**EXERCISE DETAILS**. The material below is to be copied exactly from the line with "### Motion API" up to and including the line with "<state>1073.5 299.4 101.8", with nothing else kept and no pictures.

**DATASET CONTENT**.

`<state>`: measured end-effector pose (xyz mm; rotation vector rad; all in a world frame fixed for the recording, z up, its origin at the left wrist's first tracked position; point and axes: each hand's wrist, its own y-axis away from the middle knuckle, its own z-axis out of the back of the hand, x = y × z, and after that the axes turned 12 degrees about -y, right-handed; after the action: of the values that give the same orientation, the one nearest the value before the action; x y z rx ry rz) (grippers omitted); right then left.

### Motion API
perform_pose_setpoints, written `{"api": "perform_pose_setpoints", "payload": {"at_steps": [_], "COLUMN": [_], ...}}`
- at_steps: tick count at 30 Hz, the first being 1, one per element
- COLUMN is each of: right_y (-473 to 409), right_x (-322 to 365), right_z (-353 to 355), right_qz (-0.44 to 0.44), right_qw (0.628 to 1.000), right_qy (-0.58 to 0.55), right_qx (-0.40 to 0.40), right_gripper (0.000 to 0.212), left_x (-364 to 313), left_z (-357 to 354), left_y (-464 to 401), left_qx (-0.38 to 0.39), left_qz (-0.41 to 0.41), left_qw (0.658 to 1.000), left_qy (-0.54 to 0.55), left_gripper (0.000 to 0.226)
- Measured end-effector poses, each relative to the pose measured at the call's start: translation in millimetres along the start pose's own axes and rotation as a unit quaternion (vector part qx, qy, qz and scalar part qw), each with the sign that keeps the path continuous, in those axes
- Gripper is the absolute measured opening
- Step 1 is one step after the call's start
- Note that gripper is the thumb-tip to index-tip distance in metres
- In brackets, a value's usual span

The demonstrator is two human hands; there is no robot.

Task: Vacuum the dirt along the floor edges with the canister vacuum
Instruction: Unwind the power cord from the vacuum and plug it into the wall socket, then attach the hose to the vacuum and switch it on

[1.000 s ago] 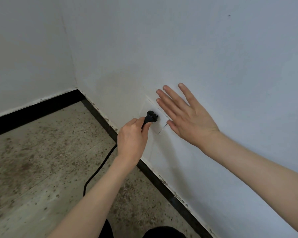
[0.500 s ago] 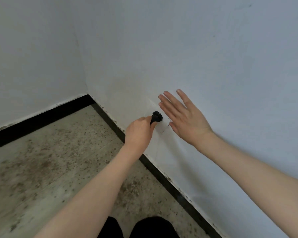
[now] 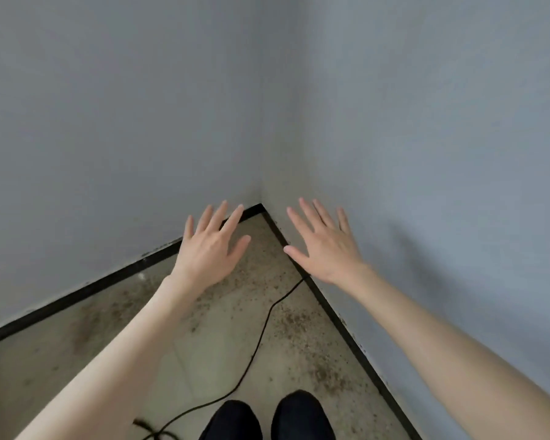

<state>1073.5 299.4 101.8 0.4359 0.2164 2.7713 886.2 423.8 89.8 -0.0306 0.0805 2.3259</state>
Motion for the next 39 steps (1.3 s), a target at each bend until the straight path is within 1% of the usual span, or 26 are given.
{"api": "perform_pose_setpoints", "payload": {"at_steps": [3, 5, 7, 10, 13, 17, 21, 25, 30, 34, 36, 39], "right_y": [12, 26, 40, 59, 72, 99, 145, 196, 260, 316, 340, 392], "right_x": [63, 102, 136, 179, 209, 243, 263, 277, 300, 322, 330, 343], "right_z": [73, 107, 128, 136, 134, 120, 102, 90, 71, 52, 44, 28], "right_qz": [0.036, 0.065, 0.099, 0.171, 0.253, 0.34, 0.427, 0.496, 0.581, 0.633, 0.653, 0.691], "right_qw": [0.998, 0.994, 0.991, 0.983, 0.967, 0.939, 0.9, 0.858, 0.795, 0.746, 0.725, 0.679], "right_qy": [-0.042, -0.068, -0.079, -0.061, -0.026, -0.009, -0.006, -0.006, 0.001, 0.005, 0.009, 0.029], "right_qx": [-0.037, -0.046, -0.037, -0.009, 0.01, 0.049, 0.09, 0.133, 0.176, 0.206, 0.219, 0.246], "right_gripper": [0.072, 0.072, 0.072, 0.073, 0.073, 0.073, 0.072, 0.072, 0.073, 0.073, 0.074, 0.074], "left_x": [29, 42, 51, 60, 59, 44, 6, -40, -96, -139, -155, -191], "left_z": [92, 136, 168, 196, 208, 208, 205, 201, 190, 183, 182, 180], "left_y": [44, 78, 110, 155, 201, 269, 341, 411, 497, 563, 589, 637], "left_qx": [-0.034, -0.058, -0.062, -0.073, -0.086, -0.081, -0.085, -0.065, -0.058, -0.046, -0.046, -0.038], "left_qz": [0.061, 0.104, 0.15, 0.21, 0.263, 0.361, 0.467, 0.548, 0.654, 0.716, 0.736, 0.773], "left_qw": [0.998, 0.993, 0.986, 0.974, 0.96, 0.928, 0.879, 0.831, 0.751, 0.692, 0.671, 0.628], "left_qy": [0.006, 0.021, 0.037, 0.044, 0.037, 0.038, 0.049, 0.067, 0.076, 0.08, 0.08, 0.079], "left_gripper": [0.062, 0.061, 0.062, 0.062, 0.062, 0.061, 0.062, 0.063, 0.063, 0.062, 0.062, 0.062]}}
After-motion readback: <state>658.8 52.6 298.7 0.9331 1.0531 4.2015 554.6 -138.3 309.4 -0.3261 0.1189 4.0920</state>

**RESPONSE FOR THIS EXERCISE**.
### Motion API
perform_pose_setpoints, written `{"api": "perform_pose_setpoints", "payload": {"at_steps": [_], "COLUMN": [_], ...}}`
- at_steps: tick count at 30 Hz, the first being 1, one per element
- COLUMN is each of: right_y (-473 to 409), right_x (-322 to 365), right_z (-353 to 355), right_qz (-0.44 to 0.44), right_qw (0.628 to 1.000), right_qy (-0.58 to 0.55), right_qx (-0.40 to 0.40), right_gripper (0.000 to 0.212), left_x (-364 to 313), left_z (-357 to 354), left_y (-464 to 401), left_qx (-0.38 to 0.39), left_qz (-0.41 to 0.41), left_qw (0.658 to 1.000), left_qy (-0.54 to 0.55), left_gripper (0.000 to 0.226)
- Measured end-effector poses, each relative to the pose measured at the call's start: translation in millimetres along the start pose's own axes and rotation as a unit quaternion (vector part qx, qy, qz and scalar part qw), each with the sign that keeps the path continuous, in those axes
- Gripper is the absolute measured opening
- Step 1 is one step after the call's start
- Note that gripper is the thumb-tip to index-tip distance in metres
- In brackets, a value's usual span

The demonstrator is two human hands; there is no robot.

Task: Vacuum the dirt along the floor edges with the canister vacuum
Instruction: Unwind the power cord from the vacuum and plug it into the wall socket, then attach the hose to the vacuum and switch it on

[1.000 s ago] 
[0.500 s ago] 
[now] 

<state>1073.5 299.4 101.8 0.4359 0.2164 2.7713 886.2 423.8 89.8 -0.0306 0.0805 2.3259</state>

Nothing remains to be done for this exercise.